Wszystko mogli obserwować Scobee i Jones mający miejsca w pierwszym rzędzie. Nawigator w ciągu ostatniej pół minut pogodził się z losem. Pilot trzymał się za hełm i kiwał. Scobee widział jak Harpie podejmują desperacką próbę odpalając pociski, które jednak nie były wymierzone w lecącą zbyt szybko rakietę. Drony próbowały zestrzelić nadlatujące statki, które matematyka zidentyfikowała jako promy desantowe Buran. Zastanawiał się czy zdąży zobaczyć wynik tego starcia, stwierdził że była na duża szansa.

Nie było mu to jednak dane, bowiem czterdzieści mil przed osiągnięciem celu rakieta eksplodowała. Gdy pocisk znikł z radaru Scobee niepomiernie się zdziwił, po czym postukał w ekran, a po chwili dotarł do niego poprzez hełm narastający huk ekplozji. Chwilę zajęło mu zrozumienie do czego właśnie doszło.

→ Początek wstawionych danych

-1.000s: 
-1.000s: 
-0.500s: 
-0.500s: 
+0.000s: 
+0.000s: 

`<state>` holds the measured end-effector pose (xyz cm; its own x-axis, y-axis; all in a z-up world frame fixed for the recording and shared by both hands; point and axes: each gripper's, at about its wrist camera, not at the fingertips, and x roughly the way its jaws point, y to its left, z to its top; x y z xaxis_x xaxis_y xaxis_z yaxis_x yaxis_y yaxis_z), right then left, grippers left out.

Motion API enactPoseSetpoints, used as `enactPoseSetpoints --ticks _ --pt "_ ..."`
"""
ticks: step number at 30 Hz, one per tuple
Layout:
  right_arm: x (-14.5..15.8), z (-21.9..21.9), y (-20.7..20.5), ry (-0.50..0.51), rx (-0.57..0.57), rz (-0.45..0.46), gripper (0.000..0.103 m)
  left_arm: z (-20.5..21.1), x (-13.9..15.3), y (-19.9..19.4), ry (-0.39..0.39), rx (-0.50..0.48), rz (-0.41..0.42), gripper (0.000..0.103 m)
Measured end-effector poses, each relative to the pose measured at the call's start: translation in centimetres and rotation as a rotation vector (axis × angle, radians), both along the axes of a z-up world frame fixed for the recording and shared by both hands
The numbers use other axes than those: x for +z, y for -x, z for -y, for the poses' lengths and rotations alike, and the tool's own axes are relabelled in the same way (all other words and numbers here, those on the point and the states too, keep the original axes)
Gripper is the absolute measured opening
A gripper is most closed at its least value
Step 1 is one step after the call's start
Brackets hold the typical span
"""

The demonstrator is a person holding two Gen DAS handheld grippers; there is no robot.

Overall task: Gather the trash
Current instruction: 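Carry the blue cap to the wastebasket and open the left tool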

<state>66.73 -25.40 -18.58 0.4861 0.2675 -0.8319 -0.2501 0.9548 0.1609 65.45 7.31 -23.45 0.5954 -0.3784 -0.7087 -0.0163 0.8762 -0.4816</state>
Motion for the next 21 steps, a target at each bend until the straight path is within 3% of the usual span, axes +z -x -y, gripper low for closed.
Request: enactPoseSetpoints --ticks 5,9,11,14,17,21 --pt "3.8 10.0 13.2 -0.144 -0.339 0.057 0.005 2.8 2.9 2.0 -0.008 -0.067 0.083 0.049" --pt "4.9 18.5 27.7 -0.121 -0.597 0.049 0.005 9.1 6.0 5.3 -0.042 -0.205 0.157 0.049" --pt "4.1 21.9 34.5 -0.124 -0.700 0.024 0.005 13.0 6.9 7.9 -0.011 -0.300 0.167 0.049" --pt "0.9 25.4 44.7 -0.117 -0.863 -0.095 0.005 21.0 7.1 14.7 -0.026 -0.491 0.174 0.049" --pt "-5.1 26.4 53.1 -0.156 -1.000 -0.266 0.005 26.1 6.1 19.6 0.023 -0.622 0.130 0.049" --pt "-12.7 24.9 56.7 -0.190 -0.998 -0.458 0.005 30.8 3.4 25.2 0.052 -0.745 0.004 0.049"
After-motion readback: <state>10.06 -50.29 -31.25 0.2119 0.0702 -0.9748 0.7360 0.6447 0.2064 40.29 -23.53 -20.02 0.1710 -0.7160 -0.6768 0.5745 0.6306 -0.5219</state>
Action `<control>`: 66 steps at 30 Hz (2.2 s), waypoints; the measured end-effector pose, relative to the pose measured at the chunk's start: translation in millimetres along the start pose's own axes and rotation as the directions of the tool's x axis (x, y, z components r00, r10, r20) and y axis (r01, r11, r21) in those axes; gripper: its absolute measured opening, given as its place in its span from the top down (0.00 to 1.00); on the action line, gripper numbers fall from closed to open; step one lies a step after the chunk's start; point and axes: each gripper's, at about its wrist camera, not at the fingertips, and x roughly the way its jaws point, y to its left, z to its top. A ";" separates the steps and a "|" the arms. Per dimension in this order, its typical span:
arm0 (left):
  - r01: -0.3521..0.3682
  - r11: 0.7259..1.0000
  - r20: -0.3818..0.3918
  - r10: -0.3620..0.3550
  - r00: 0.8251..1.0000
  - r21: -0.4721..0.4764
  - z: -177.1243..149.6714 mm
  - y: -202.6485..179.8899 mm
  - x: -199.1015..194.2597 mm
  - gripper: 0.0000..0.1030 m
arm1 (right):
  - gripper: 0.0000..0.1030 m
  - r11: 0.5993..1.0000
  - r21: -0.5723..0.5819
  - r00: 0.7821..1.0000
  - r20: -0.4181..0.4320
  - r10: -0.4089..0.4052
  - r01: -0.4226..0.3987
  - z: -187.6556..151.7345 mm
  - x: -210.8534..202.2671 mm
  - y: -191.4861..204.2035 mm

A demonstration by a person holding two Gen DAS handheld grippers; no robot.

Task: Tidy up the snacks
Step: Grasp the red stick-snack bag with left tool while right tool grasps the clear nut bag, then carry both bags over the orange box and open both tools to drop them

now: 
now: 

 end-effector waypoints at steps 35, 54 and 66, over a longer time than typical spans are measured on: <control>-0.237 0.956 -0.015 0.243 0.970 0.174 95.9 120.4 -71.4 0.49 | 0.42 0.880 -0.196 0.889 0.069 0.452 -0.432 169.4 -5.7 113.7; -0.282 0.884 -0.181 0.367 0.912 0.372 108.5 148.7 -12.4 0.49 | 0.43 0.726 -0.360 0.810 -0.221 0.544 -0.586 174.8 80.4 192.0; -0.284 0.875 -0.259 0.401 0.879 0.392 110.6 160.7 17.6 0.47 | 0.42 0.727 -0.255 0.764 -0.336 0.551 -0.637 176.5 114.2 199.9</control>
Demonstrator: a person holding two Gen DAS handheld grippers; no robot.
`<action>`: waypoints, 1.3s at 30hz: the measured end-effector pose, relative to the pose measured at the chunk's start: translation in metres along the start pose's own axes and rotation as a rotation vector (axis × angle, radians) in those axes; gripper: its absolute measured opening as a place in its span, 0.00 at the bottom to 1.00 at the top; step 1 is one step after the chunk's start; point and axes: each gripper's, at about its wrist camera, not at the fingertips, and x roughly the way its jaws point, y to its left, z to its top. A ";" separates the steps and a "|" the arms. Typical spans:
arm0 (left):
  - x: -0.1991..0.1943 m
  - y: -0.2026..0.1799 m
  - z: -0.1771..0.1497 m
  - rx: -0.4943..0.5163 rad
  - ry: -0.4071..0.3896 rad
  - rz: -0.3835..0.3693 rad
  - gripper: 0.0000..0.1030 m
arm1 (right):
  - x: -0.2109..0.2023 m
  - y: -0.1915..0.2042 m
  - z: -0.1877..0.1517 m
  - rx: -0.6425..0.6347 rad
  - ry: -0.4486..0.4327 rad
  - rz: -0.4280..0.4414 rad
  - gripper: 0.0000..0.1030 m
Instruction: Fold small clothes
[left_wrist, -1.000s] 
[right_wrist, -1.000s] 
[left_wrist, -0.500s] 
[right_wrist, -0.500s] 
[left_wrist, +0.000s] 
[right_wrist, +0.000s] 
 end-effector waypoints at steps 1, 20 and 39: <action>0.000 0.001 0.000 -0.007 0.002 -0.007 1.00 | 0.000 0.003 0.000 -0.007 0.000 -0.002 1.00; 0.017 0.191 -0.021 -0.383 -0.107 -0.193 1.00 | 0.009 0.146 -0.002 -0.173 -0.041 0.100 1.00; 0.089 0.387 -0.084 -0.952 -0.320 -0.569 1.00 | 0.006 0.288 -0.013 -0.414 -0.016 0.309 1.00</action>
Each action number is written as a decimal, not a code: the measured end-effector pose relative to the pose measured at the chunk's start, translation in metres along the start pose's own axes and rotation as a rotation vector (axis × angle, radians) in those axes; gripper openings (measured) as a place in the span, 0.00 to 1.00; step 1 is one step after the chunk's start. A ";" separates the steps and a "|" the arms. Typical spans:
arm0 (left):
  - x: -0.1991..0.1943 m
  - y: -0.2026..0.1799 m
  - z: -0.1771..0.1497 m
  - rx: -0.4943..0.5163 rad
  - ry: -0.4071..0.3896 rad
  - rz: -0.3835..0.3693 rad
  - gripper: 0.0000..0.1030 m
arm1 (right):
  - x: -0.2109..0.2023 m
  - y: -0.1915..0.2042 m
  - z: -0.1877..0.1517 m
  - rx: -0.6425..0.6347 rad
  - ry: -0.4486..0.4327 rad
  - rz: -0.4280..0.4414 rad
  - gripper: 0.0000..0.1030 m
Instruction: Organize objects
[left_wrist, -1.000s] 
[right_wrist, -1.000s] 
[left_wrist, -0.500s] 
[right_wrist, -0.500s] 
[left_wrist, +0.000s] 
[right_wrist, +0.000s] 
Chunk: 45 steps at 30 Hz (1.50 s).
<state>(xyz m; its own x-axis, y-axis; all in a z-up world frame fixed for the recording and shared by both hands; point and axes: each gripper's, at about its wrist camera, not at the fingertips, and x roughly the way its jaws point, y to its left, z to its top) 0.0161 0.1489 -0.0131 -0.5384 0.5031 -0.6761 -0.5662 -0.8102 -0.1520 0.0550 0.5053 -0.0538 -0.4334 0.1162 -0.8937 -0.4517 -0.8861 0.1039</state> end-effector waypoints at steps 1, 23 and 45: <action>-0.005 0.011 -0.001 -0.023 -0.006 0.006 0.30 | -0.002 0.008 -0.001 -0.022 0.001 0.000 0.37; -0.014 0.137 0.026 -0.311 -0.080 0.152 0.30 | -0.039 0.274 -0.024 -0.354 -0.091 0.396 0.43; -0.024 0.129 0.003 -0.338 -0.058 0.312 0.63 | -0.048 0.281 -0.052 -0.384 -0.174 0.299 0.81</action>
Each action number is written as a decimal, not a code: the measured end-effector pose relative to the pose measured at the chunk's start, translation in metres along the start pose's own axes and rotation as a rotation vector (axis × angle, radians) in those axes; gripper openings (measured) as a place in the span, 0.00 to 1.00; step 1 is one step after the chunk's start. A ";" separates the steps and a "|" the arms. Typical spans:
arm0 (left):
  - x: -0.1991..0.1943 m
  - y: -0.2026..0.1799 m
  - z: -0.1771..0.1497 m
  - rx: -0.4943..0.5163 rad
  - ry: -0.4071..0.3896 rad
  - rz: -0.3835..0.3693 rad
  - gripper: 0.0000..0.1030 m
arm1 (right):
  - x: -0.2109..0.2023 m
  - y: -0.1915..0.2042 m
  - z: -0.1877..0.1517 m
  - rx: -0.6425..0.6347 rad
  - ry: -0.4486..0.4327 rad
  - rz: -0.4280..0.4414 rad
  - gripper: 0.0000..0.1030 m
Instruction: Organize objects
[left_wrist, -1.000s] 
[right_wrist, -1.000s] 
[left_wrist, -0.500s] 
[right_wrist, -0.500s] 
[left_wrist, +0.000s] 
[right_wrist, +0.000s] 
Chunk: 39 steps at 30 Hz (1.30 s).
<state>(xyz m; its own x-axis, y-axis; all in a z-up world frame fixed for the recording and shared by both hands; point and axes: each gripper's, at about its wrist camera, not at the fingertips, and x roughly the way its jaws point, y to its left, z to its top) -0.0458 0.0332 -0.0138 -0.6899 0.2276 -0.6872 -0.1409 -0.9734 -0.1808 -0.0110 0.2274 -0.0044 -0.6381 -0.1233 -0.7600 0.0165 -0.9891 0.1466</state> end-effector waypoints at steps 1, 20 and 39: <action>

- Jones! – musiał zawołać go dwukrotnie. – Oni nie celowali w nas!

Tamtej jednak z jakiegoś powodu go nie słyszał.

Nim zdążył odpowiedzieć wnętrze „Lincolna” rozbłysło nagłym światłem. Na panelu pojawiły się iskry, nastąpiła indukcja napięcia we wszystkich obwodach statku, temperatura miejscowa podniosła się gwałtowanie, gdy przez pokład statku przeszła fala elektromagnetyczna. Diody i źródła oświetlenia eksplodowały. Statek umarł w smrodzie palących się obwodów i skwierczącej izolacji, zaś chwilę później na pokładzie promu, który miał już nigdy nie wzbić się w powietrze, zapanowała ciemność.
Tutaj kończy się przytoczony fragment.